### WHAT TO DO
Each line of the data below either holds "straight" or does not. Report how many do, and only that.

Records from a dataset
BEGIN

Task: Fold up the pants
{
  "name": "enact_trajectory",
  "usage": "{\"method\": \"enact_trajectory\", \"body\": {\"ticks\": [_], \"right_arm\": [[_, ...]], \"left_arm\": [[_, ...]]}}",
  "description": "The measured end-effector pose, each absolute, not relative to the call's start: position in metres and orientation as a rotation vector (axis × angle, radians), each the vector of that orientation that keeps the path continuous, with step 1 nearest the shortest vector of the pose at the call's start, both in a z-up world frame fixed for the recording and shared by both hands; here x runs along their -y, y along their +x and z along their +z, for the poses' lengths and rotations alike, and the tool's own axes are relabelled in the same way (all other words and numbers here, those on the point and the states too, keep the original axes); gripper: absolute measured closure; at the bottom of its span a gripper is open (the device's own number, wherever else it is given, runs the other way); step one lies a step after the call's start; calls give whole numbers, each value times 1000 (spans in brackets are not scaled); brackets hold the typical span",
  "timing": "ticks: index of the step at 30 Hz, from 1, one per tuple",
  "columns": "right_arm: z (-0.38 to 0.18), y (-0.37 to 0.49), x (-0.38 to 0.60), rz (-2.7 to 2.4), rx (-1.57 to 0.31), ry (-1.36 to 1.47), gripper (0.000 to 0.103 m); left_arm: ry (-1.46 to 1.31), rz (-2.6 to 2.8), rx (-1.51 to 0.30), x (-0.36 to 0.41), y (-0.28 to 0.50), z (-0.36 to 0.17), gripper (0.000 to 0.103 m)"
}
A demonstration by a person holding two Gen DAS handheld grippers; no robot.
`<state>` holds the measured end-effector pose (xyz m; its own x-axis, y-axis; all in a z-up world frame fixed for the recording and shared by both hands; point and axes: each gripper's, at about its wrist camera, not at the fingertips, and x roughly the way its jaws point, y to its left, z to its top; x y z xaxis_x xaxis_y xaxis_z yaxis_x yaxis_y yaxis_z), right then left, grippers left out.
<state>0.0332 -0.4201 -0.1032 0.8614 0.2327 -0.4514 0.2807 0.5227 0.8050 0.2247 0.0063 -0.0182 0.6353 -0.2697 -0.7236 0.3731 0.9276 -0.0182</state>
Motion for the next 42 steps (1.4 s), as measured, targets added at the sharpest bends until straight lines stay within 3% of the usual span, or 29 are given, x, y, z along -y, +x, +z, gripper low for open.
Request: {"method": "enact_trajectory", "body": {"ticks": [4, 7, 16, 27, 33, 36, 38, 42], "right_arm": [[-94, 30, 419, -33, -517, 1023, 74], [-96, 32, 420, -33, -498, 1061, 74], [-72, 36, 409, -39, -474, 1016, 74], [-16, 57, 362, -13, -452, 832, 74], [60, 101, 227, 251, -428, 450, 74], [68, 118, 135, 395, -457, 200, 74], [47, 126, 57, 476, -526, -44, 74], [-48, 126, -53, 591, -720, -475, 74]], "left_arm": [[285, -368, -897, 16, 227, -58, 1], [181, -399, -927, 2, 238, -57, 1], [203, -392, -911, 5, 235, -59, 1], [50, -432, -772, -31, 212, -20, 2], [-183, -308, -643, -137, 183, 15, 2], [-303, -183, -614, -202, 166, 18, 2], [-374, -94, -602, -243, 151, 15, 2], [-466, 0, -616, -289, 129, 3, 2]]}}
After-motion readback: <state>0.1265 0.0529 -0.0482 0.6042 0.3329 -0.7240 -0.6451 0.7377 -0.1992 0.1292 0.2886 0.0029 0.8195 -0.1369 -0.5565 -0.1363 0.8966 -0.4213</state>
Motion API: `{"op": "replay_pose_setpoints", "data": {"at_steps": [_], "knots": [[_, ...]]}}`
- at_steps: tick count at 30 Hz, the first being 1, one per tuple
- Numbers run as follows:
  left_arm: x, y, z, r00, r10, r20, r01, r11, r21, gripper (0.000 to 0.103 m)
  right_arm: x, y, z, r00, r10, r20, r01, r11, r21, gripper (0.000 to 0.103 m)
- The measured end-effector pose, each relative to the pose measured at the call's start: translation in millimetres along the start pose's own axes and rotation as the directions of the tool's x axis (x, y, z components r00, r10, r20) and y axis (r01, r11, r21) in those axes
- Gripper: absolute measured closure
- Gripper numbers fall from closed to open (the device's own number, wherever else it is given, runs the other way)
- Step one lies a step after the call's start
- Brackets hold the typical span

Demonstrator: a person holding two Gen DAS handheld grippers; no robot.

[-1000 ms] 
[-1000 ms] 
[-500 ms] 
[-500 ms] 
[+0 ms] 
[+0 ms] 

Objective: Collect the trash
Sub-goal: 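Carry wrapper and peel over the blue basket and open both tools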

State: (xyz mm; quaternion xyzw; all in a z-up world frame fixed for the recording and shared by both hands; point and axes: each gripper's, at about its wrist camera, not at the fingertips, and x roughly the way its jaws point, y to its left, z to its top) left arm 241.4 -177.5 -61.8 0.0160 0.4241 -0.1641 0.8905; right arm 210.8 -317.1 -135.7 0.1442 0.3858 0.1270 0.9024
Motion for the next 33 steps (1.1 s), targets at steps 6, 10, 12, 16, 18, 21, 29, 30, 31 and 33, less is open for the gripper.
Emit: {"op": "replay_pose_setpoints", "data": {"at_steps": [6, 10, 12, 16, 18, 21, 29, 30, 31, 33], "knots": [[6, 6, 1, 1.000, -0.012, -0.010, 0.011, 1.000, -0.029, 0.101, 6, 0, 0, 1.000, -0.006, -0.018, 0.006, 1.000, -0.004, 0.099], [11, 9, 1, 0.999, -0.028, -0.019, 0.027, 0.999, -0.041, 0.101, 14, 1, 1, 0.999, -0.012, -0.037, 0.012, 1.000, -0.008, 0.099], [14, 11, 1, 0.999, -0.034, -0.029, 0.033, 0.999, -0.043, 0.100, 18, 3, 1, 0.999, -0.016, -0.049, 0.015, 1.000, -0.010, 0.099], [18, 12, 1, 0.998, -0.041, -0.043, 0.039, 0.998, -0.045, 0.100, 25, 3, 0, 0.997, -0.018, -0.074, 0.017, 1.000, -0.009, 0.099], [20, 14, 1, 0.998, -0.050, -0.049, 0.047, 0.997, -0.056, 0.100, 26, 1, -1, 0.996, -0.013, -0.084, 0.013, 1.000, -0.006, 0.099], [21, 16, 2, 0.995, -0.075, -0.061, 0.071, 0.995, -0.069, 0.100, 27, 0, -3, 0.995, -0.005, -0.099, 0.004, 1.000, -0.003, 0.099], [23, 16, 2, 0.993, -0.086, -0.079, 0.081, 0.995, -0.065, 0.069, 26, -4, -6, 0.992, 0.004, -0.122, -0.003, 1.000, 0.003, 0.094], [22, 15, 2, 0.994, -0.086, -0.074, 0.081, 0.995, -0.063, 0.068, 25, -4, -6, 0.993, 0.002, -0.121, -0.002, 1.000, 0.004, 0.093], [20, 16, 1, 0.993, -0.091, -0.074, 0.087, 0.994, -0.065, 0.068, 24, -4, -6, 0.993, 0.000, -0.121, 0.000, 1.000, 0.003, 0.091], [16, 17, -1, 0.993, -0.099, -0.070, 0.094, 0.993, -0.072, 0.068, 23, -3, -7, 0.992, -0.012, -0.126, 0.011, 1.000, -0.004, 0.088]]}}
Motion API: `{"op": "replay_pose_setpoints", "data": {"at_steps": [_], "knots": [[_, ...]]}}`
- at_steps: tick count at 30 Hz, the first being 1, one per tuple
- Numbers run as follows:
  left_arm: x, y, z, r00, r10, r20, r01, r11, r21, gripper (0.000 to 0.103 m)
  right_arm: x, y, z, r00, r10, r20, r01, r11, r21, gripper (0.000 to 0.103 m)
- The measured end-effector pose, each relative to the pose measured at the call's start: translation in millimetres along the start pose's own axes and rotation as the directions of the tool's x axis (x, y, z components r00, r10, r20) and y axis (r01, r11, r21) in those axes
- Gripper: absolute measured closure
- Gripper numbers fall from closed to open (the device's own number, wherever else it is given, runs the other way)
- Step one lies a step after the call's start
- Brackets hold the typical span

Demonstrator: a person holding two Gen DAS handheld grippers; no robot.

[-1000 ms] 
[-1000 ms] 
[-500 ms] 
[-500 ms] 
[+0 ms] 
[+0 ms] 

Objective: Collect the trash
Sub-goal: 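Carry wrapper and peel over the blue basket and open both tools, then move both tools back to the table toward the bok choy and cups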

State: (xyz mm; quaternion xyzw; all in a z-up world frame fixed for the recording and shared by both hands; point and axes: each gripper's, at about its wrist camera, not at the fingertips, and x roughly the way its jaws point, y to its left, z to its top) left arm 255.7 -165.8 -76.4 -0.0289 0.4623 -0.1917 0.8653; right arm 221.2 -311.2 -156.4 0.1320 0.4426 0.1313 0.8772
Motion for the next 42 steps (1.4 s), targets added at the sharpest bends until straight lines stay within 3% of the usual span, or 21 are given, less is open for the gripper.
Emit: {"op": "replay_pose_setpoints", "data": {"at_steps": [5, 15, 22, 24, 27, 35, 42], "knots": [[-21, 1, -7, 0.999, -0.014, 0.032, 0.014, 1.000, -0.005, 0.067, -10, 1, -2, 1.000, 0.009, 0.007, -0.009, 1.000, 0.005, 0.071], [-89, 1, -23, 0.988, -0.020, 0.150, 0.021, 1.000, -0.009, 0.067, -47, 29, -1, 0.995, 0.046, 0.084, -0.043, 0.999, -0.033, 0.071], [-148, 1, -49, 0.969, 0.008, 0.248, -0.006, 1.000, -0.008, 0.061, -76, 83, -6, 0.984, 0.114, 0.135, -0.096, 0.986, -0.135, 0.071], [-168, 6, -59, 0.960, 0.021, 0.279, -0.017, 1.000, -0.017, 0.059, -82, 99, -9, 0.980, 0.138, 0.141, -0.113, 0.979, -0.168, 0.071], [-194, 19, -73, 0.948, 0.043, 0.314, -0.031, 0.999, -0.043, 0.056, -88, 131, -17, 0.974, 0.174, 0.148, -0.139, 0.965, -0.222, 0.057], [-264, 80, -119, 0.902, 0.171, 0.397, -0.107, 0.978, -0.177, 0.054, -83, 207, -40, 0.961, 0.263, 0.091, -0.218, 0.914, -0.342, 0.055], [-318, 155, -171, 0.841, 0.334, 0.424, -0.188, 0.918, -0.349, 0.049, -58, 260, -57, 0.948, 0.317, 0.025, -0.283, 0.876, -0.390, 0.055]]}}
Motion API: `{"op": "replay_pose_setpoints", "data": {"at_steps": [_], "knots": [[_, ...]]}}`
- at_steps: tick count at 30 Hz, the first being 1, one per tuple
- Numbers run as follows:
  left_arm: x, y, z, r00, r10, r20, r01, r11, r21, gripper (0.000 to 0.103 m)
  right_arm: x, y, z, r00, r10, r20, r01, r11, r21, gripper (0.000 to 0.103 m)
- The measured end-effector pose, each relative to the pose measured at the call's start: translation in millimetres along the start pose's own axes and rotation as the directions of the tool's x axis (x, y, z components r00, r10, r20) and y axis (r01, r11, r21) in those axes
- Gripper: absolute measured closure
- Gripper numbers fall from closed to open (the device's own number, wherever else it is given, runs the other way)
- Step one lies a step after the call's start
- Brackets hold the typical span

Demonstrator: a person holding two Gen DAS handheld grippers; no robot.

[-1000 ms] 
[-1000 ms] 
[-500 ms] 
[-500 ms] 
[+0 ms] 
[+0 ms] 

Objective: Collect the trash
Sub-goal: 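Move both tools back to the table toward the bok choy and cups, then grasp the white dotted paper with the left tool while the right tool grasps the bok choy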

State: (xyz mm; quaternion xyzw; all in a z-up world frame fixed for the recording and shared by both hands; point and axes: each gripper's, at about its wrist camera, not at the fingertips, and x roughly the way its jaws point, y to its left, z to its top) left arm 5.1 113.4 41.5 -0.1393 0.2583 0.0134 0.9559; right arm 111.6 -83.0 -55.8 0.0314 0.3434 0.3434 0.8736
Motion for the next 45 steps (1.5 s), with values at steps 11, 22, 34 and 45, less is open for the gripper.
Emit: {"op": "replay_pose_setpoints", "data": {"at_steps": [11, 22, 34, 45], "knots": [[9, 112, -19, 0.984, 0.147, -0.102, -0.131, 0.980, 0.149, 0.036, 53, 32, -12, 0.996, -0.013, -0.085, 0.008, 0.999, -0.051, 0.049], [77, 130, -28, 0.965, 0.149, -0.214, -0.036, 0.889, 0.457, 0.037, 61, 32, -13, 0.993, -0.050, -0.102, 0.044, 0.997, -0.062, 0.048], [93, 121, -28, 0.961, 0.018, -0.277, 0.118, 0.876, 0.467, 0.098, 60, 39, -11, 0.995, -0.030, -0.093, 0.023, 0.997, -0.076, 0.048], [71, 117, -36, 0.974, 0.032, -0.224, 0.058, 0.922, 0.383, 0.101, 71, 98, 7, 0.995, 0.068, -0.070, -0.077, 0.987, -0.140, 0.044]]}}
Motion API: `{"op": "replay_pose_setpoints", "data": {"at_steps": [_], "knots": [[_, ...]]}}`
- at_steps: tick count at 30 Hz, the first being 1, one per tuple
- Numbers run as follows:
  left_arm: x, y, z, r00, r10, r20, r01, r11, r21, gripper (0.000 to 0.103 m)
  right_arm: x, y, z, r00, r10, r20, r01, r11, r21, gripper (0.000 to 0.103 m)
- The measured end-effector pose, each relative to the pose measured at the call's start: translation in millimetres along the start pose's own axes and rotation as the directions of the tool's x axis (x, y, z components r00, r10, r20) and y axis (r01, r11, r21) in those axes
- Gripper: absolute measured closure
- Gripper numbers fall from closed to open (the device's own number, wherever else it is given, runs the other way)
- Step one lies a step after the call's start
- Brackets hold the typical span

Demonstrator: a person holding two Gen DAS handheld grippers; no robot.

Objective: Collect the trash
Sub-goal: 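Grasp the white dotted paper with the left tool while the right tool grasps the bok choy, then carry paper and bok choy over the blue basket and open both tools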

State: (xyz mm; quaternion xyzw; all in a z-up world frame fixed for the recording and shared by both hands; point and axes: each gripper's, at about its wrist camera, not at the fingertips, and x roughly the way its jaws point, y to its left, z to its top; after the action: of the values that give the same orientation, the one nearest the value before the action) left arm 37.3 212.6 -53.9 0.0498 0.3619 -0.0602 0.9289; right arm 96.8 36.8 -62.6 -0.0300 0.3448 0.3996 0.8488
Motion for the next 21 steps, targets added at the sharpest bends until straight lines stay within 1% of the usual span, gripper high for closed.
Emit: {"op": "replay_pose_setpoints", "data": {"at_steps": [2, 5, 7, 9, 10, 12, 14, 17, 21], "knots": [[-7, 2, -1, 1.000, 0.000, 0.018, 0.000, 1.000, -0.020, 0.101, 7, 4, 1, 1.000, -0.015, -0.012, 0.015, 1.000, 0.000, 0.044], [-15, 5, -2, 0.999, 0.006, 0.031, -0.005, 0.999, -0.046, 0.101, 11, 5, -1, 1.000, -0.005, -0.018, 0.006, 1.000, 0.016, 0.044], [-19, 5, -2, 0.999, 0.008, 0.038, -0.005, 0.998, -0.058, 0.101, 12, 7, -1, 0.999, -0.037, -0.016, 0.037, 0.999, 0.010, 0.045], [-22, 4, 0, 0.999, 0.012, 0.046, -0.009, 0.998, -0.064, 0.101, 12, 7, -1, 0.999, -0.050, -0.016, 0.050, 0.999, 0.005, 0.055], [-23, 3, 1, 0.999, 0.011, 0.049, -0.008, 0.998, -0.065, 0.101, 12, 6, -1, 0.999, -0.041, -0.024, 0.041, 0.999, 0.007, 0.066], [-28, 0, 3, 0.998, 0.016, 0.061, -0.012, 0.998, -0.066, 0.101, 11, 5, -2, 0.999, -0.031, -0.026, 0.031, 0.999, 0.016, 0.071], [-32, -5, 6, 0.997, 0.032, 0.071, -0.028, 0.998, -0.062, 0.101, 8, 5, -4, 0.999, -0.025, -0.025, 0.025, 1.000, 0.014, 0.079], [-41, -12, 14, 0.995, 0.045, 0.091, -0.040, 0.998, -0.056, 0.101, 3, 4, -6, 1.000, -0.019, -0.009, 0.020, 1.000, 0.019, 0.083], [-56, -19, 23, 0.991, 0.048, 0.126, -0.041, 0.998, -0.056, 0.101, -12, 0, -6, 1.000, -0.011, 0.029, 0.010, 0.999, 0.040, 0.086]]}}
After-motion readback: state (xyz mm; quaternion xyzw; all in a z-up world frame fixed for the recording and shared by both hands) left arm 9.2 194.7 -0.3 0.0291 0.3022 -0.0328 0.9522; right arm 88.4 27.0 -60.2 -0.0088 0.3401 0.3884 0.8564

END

### COMPLETED TASK
3